**EXTRACTED RECORDS**:
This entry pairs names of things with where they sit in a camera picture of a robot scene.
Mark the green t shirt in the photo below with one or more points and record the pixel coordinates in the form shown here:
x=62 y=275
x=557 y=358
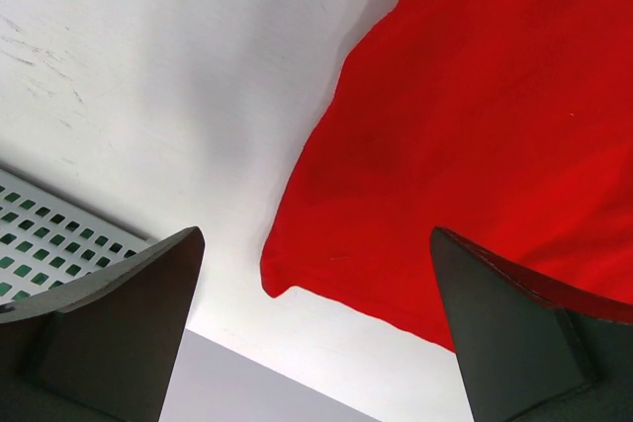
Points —
x=22 y=271

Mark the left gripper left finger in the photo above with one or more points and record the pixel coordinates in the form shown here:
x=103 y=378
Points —
x=102 y=347

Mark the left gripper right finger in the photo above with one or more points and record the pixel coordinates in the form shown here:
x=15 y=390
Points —
x=529 y=347

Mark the red t shirt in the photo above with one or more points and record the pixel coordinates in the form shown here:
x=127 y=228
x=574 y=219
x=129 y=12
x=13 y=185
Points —
x=508 y=122

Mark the white plastic basket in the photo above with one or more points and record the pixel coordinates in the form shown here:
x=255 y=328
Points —
x=54 y=224

**WHAT IS NEEDED**: Show every line above in which the word "form" occurs.

**RESULT OF THE EXERCISE**:
Mark the green t shirt in the photo below with one or more points and record the pixel coordinates in the form shown here:
Mark the left gripper left finger in the photo above with one or more points and record the pixel coordinates in the form shown here:
Mark the left gripper right finger in the photo above with one or more points and record the pixel coordinates in the form shown here:
Mark the red t shirt in the photo above with one or more points and record the pixel coordinates in the form shown here:
Mark the white plastic basket in the photo above with one or more points and record the pixel coordinates in the form shown here:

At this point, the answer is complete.